Items listed in a dataset
○ ○ ○ ○ ○ ○ ○

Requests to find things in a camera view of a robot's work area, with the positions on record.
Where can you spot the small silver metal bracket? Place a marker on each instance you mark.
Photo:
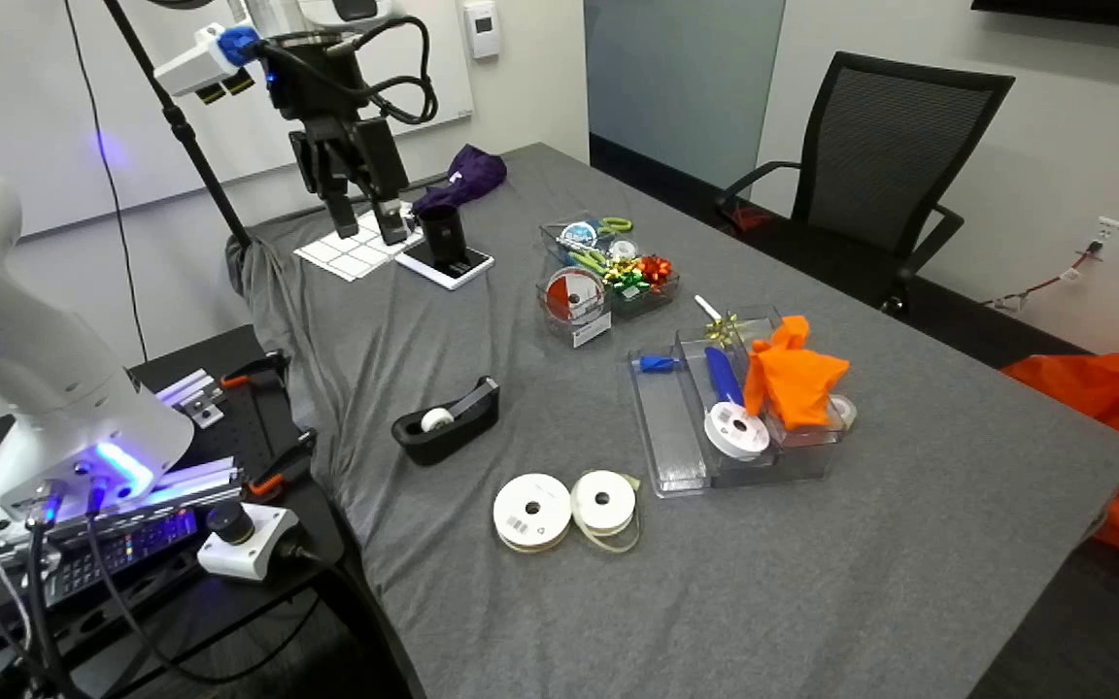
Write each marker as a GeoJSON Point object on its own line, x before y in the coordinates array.
{"type": "Point", "coordinates": [192, 394]}

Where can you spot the red gift bow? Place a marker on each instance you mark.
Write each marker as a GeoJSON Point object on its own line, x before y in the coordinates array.
{"type": "Point", "coordinates": [655, 268]}

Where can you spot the white label sheet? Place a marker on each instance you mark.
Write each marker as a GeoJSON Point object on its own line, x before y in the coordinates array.
{"type": "Point", "coordinates": [351, 259]}

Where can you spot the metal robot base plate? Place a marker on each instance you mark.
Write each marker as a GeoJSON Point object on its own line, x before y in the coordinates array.
{"type": "Point", "coordinates": [157, 498]}

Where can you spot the blue capped pen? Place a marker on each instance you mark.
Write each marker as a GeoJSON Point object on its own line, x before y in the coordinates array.
{"type": "Point", "coordinates": [657, 362]}

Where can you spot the long clear plastic tray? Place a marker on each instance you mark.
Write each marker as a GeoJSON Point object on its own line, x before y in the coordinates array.
{"type": "Point", "coordinates": [668, 438]}

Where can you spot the red ribbon spool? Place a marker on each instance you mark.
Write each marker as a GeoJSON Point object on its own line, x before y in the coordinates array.
{"type": "Point", "coordinates": [571, 295]}

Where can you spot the grey tablecloth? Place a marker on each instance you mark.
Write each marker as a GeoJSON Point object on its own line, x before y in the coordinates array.
{"type": "Point", "coordinates": [843, 556]}

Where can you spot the black mesh office chair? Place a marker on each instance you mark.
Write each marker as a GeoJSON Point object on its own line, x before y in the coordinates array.
{"type": "Point", "coordinates": [891, 142]}

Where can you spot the purple folded umbrella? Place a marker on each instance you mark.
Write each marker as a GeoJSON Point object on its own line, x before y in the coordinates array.
{"type": "Point", "coordinates": [469, 174]}

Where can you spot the small clear plastic box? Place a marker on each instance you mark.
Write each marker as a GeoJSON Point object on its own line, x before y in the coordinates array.
{"type": "Point", "coordinates": [580, 326]}

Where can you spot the blue marker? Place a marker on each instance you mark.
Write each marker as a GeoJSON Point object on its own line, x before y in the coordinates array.
{"type": "Point", "coordinates": [723, 375]}

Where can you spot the white wall thermostat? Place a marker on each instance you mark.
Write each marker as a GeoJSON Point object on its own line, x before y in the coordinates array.
{"type": "Point", "coordinates": [482, 26]}

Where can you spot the white gift bow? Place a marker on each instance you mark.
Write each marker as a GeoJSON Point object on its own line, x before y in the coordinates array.
{"type": "Point", "coordinates": [624, 251]}

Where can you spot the black wall television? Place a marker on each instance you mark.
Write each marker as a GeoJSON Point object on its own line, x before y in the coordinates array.
{"type": "Point", "coordinates": [1076, 9]}

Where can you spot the black robot cart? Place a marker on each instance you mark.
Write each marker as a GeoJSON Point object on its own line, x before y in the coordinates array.
{"type": "Point", "coordinates": [263, 622]}

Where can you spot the white emergency stop box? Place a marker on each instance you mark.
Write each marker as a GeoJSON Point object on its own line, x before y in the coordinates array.
{"type": "Point", "coordinates": [254, 545]}

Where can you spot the black camera tripod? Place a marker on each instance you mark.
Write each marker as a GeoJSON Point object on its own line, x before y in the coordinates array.
{"type": "Point", "coordinates": [205, 169]}

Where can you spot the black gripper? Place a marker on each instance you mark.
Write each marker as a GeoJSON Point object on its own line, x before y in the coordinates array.
{"type": "Point", "coordinates": [329, 92]}

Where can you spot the orange cloth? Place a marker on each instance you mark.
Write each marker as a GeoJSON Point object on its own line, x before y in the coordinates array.
{"type": "Point", "coordinates": [795, 375]}

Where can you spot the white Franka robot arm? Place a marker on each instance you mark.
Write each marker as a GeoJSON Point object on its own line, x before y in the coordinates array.
{"type": "Point", "coordinates": [30, 352]}

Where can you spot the white ribbon spool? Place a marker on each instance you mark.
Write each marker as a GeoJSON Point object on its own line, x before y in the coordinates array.
{"type": "Point", "coordinates": [603, 506]}
{"type": "Point", "coordinates": [535, 512]}

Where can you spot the clear tray with bows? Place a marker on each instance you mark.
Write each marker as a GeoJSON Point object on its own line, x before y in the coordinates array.
{"type": "Point", "coordinates": [660, 295]}

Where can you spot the large clear plastic box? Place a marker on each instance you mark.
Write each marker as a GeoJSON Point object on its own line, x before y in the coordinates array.
{"type": "Point", "coordinates": [795, 453]}

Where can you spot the black tape dispenser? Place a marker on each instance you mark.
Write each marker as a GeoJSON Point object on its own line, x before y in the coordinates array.
{"type": "Point", "coordinates": [447, 431]}

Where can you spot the yellow green gift bow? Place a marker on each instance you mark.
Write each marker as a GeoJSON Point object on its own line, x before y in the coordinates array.
{"type": "Point", "coordinates": [611, 272]}

○ ○ ○ ○ ○ ○ ○

→ PROBLEM DESCRIPTION
Retype only this portion of the data above: the line containing "Where can you spot the long", the line containing "Where can you spot the red ribbon", and all lines between them, exactly.

→ SOLUTION
Where can you spot the long clear plastic tray? Place a marker on each instance you mark.
Write each marker as a GeoJSON Point object on its own line, x before y in the coordinates array.
{"type": "Point", "coordinates": [668, 438]}

Where can you spot the red ribbon spool? Place a marker on each instance you mark.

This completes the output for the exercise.